With gratitude to: i.factmonster.com/images/australian-student.jpg
For a bit over a month now I've been learning how to make lampwork beads. I will be learning this technique for a good long while, cousin Kim willing. Three-dimensional expression is not my forte. Nor is having an open flame in my painting studio!
It's really easy to get strung-out, asking molten glass to conform to a regular shape. Then there's the matter of some colors working with others and some making mud. But, at least I'm used to that in a quarter-century as a painter. Some glass is transparent; some opaque or translucent. The rules of the color wheel usually apply but not always. Goofs are more commonly grey than brown in the glass world.
I have filled my first quart jar of beginner beads. Most are primitive at worst. A few are acceptably coarse. Enough to please those with a taste for the earthy. After I filled the jar, on the instructions of my sensei, I inquired, " Master (rather 'Mistress' but that sounds kinda...you know...), what next?" To which she replied, "Grasshopper, get another jar." Sigh... Fifty-four years old and an apprentice again! I got another jar.
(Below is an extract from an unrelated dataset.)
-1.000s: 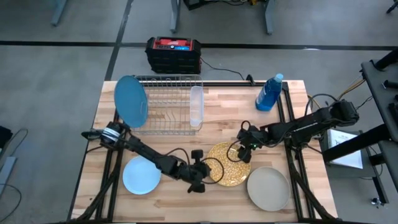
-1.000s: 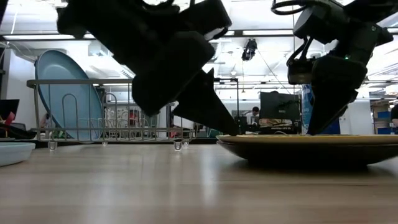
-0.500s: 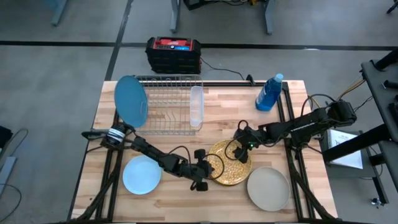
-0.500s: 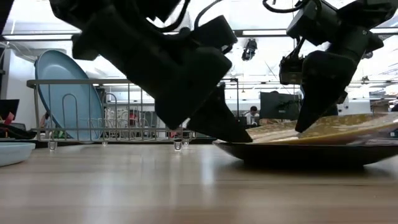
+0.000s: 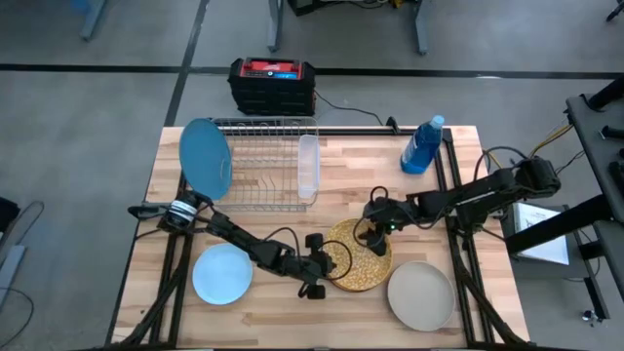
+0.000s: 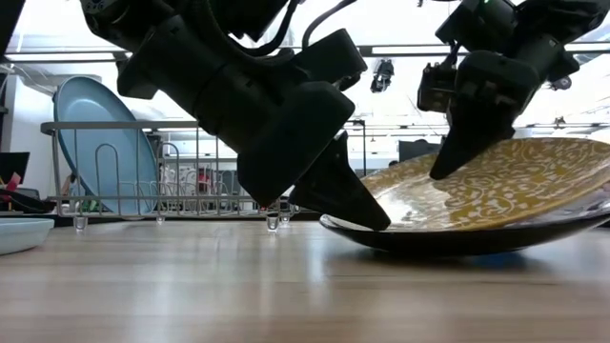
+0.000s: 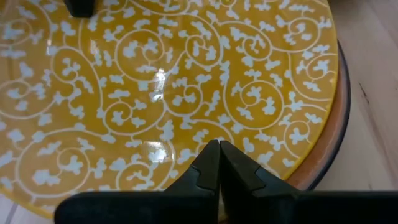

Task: Sort dishes
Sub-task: Put the yellow plate in the dish rack

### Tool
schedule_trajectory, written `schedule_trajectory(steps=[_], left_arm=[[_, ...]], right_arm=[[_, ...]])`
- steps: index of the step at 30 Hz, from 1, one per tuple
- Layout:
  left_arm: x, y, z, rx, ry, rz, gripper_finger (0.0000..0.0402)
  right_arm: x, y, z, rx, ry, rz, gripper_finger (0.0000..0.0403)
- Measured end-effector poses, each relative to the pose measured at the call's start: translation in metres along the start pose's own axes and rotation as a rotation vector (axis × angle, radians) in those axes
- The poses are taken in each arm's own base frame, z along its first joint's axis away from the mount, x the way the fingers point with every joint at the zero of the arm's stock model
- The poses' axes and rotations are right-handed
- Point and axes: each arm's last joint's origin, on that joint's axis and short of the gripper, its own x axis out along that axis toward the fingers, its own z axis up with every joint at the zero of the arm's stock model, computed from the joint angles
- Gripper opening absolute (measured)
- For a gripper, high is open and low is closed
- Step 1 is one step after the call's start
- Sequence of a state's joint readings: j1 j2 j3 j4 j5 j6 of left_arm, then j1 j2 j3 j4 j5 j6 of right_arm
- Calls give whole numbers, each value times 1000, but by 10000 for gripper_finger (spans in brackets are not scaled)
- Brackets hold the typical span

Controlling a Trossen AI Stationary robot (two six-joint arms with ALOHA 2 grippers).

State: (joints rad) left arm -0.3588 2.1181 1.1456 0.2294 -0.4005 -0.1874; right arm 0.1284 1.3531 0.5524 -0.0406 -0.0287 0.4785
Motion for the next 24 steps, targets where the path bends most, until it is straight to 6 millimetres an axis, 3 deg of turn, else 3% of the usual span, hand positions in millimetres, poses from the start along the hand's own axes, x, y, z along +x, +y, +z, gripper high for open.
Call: schedule_trajectory(steps=[10, 24], left_arm=[[-2, 0, 3, -11, -20, -8, 0], [-11, 6, 11, -8, -6, -3, 0]], right_arm=[[-3, -8, 8, 50, -17, 15, 36], [-12, -15, 12, 48, -59, -26, 27]])
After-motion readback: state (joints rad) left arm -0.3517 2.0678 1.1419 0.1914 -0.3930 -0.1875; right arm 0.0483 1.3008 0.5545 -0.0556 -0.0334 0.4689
One thing I've figured out from all my down times and confused times is that something new always comes along. Maybe not exactly when you'd like it, but it comes. There's so much to experience, so much to learn. I would not be content ever to rest on my laurels (is that polite word for gluteus maximus?). I'm always up for the new and the unknown. In fact, that seems to be where I thrive. Not that I'm fickle. I just like to try EVERYTHING. At least once. Except for jumping out of a perfectly good airplane or foraging for wild mushrooms without a guide or some other arguably stupid pursuit.